>> I haven't read much on NNs (or SOMs)
>> but as far as i can tell 'supervised' and 'unsupervised' do not really
>> hold for SOMs. You start of with initial values for all nodes and
>> then as training data is input the nodes 'compete' for the data and
>> are modified by it. There is no specific map that is to be achieved,
>> the success of the SOM is judged by whether it can correctly classify
>> a set of test data.
>> I think this is right. From my reading, SOMs do not require
> "supervision" per se. However, they do require that specific "learning
> rule" or algorithm for weight adjustment be provided before training.
> Finding the best rule would be a form of supervision. However, if
> biological NNs work like SOMs, then this supervision would have been
> provided by billions of years of natural selection for the best set of
> rules.
My books have just arrived and I have a better understanding of SOMs
now =) From what I read, SOMs extract the "principle components"
of a set of data that is presented to the network repeatedly over a
period of time (the training). The essence of this process is one of
*abstraction*. Upon presenting 10 cows, an SOM will respond with
the quintessential "cow", but is that what memory does? Memory is
more like, presenting a cow evokes the memory of a farm scene
in the past, which is more like an associative network and is
excitatory in nature (versus inhibitory as in winner-takes-all).
>> As to iteration, there are many feedback mechanisms evident in the
>> nervous system
>> I agree with this too. For example, one area in the brain thought to
> be critical for consolidation of short-term memory is the hippocampal
> formation and associated entorhinal cortex. The iterative structure
> looks like this:
You should be careful that consolidation is different from recall, and
the hippocampus is required for consolidation, but not recall. There
is also the additional complication that hippocampal lesions usually
result in a few years of retrograde amnesia as well.
> 1) Entorhinal cortex (EC) gets pre-processed "snapshots" of the
> sensory world from other parts of cortex.

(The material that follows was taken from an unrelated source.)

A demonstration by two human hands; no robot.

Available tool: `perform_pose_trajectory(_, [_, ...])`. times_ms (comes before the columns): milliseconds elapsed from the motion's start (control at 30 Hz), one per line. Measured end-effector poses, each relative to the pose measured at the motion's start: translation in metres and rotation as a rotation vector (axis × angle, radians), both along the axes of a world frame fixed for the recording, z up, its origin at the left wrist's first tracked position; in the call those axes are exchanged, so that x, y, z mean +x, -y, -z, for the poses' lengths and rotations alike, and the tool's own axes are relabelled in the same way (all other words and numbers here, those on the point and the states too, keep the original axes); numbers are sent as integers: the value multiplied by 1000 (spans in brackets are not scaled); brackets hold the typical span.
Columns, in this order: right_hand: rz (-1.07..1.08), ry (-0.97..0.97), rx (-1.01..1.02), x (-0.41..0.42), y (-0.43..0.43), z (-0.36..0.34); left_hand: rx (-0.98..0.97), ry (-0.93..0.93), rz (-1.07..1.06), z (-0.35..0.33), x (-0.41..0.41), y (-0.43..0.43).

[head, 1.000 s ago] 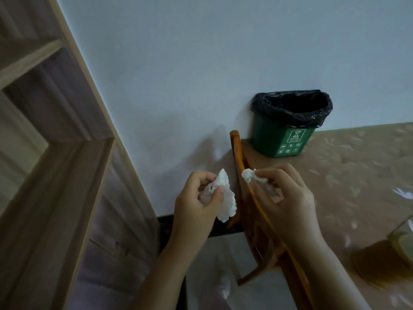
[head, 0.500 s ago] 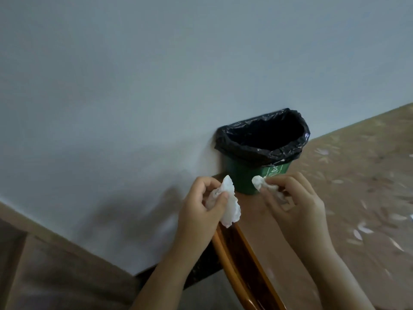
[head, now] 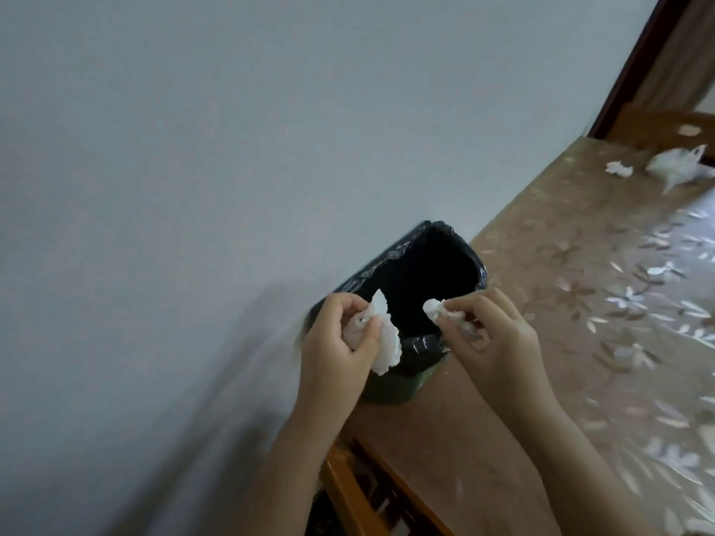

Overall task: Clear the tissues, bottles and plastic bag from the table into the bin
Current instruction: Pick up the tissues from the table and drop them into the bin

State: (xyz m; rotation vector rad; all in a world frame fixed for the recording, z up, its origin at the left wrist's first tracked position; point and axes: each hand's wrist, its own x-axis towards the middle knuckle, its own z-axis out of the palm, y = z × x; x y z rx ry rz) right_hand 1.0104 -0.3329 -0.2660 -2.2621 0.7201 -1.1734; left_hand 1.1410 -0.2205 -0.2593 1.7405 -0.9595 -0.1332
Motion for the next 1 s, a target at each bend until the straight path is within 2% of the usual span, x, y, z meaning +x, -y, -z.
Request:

>> 2) EC sends an output of its own processing to the hippocampus.
>> 3) Hippocampus does some processing, and sends its output back to EC.
>> 4) What happens next is not entirely clear, but one good possibility
> is that EC "compares" the before and after versions of the snapshot,
> then sends some sort of error signal to the hippocampus. Tis error
> signal could be used to adjust connection weights prior to the next
> round of processing.
I suppose you're talking about memory recall here, but hippocampus
is not involved in recall of long term memories. Though you may argue
that this is the recall mechanism of recent memories that is stored in the
hippocampus.
Another simplified schematic pathway is as follows: cortex -> EC ->
dentate gyrus -> CA1 -> CA3 -> Subiculum -> EC -> cortex, where
CA=hippocampus. So it looks like a loop and memory might pass through
this loop to be stored in the cortex. It is also possible that memory is
processed in other parts of the cortex and the hippocampus only
mediates the consolidation process.
I think the central question is in where and how is memory stored
in the cortex. Then we can combine it with the information about the
hippocampus and see how it mediates consolidation.
> Interestingly, the hippocampus has -two- areas with the necessary
> recurrent synaptic circuitry to perform an autoassociative memory
> function: dentate gyrus -and- CA3. These two regions both have a
> (relatively) high degree of recurrent excitation, and these excitatory
> synapses are plastic (their weights are adjustable depending on how
> they are being used). Further, these two regions are -reciprocally-
> coupled to each other by excitatory synapses. This layout sounds a lot
> like the "Two NN" system Mat described in an earlier post.
>> Also interestingly, SOMs were developed by the same guy that developed
> the theory of autoassociative networks, Teuvo Kohonen. Autoassociative
> network theory is routinely used to model hippocampal memory
> processing. However a few years ago, a guy named Dante Chialvo working
> in the McNaughton lab at the time, modeled hippocampal place-field
> development (a form of learning) using SOMs. Last time I checked, this
> work had not been published, but I saw his Neuroscience poster.
This sounds similar to the idea that the hippocampus forms a "cognitive
map" of the environment.
> The core of SOMs is that you adjust weights by comparing neighboring
> units. Units that are "near" each other have their weights adjusted in
> the same direction, often via a sort of winner-take-all mechanism.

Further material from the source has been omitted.